Euriloco, quartiermastro

Telemaco, figlio di Ulisse

Eumeo, maggiordomo

Alcinoo, re dei Feaci

Lo Spettatore e il Secondo spettatore

Circe, Calipso, Penelope

Minerva, talvolta travestita da Mentore

Euriclea, nutrice di Ulisse


La "fine" di Ulisse, al ritorno, "piantate" prima Circe e poi Calipso, a Itaca: non il "folle volo" - "Che ingenuità! che mancanza di riguardo!

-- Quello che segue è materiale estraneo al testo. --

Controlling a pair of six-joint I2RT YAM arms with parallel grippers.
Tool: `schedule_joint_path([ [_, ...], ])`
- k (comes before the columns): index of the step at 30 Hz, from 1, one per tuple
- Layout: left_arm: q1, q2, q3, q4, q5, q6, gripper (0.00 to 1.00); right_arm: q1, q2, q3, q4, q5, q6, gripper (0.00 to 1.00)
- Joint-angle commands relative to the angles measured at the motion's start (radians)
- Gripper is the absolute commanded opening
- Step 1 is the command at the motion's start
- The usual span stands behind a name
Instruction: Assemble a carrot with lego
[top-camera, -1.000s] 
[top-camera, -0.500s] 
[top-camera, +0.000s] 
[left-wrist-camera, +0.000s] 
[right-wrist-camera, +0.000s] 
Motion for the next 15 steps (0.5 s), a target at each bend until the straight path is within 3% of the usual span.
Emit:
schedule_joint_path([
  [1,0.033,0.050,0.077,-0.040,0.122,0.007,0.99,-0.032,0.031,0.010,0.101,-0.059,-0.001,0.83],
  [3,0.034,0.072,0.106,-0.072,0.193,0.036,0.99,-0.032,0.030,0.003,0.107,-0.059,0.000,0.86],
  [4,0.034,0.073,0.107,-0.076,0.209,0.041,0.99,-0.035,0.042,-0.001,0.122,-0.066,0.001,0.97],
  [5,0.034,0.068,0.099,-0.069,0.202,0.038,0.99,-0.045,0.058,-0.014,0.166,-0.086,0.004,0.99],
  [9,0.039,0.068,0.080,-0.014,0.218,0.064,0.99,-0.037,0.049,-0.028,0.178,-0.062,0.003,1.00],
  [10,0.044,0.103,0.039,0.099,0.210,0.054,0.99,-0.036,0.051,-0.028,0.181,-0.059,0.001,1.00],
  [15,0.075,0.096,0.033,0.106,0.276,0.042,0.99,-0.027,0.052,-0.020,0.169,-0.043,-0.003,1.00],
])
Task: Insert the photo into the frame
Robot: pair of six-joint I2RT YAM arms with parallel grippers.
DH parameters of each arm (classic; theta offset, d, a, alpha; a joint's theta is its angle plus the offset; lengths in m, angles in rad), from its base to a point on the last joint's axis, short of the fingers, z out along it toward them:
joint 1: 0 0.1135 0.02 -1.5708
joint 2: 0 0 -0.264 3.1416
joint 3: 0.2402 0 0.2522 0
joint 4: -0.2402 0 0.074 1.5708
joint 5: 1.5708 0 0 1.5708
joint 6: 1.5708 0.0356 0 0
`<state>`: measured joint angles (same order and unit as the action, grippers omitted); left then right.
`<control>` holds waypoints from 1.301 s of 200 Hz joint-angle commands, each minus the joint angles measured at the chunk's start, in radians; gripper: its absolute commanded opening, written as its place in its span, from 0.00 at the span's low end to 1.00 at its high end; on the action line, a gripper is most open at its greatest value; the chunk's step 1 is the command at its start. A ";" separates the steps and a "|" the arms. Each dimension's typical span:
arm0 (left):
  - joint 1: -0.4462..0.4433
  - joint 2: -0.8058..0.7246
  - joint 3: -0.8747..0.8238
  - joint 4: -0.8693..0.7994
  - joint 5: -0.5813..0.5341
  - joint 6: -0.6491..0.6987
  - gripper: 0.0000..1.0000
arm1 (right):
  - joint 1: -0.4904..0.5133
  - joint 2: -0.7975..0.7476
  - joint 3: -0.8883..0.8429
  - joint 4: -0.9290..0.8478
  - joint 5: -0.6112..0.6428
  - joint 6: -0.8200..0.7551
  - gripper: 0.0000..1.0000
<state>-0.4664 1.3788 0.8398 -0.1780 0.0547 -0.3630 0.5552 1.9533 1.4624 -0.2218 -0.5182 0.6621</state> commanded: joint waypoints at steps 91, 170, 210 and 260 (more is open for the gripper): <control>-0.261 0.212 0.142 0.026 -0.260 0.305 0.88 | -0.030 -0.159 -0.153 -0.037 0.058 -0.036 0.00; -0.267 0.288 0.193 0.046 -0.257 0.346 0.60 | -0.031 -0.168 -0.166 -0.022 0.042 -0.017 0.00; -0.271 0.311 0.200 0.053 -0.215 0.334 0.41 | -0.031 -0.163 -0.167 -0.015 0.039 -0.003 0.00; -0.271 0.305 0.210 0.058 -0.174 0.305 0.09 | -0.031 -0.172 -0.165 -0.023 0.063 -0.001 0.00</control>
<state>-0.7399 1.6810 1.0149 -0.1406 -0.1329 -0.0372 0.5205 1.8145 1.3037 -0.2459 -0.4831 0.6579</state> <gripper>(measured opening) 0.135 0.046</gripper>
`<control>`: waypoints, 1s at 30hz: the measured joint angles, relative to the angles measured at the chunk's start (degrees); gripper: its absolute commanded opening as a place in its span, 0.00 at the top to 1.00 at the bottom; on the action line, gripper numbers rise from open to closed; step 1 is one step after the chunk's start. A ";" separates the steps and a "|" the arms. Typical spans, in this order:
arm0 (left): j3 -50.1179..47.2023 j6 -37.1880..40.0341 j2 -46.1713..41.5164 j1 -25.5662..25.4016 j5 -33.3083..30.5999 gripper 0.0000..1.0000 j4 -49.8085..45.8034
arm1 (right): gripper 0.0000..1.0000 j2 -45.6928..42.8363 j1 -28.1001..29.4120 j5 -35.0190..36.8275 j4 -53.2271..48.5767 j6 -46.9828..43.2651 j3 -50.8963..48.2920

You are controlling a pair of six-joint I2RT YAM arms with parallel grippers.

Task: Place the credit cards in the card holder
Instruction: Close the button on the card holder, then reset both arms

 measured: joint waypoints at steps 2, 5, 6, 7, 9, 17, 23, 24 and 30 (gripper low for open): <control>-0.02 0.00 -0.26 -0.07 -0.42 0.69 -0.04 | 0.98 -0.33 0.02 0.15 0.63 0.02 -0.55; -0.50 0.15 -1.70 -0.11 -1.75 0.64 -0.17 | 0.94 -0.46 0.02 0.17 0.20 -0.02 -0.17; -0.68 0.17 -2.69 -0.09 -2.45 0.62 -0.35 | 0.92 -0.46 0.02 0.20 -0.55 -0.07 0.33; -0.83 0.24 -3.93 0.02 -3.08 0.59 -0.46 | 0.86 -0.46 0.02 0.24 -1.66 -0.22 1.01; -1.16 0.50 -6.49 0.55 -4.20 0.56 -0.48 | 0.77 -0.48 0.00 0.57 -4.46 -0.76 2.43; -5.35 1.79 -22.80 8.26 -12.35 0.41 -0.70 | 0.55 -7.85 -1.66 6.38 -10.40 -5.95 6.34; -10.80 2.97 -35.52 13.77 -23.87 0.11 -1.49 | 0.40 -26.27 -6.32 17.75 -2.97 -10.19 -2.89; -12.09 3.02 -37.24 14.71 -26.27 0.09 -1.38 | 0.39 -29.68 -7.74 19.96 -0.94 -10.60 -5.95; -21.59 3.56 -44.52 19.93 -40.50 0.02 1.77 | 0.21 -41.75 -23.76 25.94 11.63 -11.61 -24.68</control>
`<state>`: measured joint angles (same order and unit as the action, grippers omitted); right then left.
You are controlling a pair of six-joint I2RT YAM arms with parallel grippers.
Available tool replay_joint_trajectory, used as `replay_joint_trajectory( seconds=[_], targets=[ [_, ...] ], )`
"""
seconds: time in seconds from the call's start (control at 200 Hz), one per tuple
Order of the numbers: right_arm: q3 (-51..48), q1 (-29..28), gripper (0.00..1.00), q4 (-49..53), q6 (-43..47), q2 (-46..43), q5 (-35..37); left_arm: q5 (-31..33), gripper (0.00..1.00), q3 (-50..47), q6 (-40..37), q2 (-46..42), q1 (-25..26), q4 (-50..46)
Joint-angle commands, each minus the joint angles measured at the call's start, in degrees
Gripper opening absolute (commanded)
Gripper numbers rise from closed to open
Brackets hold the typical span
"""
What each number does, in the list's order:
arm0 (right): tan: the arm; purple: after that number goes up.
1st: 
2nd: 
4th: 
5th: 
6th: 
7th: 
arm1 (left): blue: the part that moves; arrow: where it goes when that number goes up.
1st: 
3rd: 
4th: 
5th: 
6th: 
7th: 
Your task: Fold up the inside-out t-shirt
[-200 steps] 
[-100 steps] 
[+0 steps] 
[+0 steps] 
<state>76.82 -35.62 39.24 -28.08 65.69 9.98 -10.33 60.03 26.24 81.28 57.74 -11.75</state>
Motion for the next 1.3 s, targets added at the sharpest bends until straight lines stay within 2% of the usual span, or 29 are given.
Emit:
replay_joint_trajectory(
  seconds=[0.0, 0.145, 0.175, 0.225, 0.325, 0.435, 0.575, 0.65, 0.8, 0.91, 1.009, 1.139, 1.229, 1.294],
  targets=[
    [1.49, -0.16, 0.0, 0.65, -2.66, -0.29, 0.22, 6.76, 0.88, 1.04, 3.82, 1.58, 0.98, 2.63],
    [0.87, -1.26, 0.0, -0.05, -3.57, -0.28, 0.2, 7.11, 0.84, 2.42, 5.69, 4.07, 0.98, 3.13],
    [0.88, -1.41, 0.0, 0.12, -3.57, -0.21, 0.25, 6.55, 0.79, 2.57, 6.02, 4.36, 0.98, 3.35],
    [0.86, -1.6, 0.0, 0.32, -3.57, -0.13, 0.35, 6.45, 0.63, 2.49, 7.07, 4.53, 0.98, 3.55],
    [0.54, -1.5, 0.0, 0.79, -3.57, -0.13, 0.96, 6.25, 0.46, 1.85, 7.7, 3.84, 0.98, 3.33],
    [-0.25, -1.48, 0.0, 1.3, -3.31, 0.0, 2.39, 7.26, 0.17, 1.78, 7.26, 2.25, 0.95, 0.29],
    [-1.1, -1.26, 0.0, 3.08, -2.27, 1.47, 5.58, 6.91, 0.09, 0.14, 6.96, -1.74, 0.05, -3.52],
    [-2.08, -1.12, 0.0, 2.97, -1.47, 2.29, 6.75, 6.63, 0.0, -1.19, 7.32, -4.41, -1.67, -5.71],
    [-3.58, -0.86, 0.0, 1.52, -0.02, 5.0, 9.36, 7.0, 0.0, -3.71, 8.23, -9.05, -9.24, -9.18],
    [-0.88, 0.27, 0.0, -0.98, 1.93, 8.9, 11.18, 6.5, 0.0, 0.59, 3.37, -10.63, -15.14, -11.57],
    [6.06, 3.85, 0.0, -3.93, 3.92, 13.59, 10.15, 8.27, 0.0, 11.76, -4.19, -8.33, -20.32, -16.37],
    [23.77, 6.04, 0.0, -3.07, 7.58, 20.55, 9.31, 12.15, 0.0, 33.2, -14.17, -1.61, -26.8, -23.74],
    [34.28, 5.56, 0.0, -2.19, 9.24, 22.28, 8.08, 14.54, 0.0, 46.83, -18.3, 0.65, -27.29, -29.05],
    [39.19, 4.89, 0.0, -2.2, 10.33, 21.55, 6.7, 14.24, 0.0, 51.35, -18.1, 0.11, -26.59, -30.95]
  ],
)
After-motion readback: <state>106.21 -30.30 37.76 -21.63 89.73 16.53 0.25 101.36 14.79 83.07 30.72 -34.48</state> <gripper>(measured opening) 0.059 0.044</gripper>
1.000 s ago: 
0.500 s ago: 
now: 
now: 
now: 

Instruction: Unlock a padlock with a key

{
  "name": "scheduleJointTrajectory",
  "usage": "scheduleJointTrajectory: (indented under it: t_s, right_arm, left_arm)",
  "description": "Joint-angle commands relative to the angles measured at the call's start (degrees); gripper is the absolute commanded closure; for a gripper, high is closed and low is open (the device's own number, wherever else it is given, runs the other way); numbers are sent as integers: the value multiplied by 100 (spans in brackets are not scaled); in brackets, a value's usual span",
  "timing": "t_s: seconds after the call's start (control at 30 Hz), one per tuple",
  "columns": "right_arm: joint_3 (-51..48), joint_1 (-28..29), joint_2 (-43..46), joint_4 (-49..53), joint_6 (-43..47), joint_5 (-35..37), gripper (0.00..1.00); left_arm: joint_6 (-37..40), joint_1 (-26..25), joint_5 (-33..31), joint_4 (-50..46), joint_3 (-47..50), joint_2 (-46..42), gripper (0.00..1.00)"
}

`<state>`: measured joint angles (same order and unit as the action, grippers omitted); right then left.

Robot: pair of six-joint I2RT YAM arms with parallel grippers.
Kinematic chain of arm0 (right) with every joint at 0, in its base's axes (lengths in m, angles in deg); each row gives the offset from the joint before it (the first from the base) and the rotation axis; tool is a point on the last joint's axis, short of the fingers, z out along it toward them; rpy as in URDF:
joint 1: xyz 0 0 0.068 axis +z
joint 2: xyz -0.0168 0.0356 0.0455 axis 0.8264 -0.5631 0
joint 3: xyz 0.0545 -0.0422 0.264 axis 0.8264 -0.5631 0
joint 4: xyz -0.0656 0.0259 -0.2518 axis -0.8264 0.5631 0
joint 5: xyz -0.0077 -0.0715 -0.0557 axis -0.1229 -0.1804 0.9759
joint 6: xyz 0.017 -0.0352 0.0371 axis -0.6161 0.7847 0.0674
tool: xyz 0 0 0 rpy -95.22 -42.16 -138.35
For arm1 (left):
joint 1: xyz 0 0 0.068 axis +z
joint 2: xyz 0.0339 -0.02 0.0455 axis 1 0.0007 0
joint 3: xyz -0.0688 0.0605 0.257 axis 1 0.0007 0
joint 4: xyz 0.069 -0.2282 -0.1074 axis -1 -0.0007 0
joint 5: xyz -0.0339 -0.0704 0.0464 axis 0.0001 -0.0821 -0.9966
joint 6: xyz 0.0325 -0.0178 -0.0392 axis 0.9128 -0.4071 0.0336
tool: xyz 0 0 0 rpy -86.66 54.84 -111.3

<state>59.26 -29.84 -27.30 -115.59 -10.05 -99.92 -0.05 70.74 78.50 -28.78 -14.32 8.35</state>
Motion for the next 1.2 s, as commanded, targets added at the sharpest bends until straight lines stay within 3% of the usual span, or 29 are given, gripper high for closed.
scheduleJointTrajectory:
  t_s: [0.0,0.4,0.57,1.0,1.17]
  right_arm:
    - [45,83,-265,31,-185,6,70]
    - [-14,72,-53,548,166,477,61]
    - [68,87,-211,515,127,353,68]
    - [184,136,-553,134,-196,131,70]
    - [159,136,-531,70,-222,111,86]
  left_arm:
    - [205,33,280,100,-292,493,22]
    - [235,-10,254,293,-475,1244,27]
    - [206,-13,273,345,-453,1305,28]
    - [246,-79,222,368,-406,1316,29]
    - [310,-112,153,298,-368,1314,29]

Eppure, Dante lo credevo una persona seria…" -: lasciarsi "condurre per mano nella Avventura Colorata" del teatro, "in questo ambiente un po' strampalato…": p.98.

Uccisi (fuori scena) i Proci, per il fatto d'esser stato riconosciuto da Penelope per un dettaglio di "vita domestica" [la famiglia come "forma sopravvissuta al proprio contenuto", "riflesso d'una cosa che non c'è più", Ndc.]: il letto coniugale allestito sul ceppo d'un antico ulivo abbattuto, che sorgeva in mezzo alla casa, anziché "per segni misteriosi, per indizi sottilissimi…gli occhi…", lascia Itaca.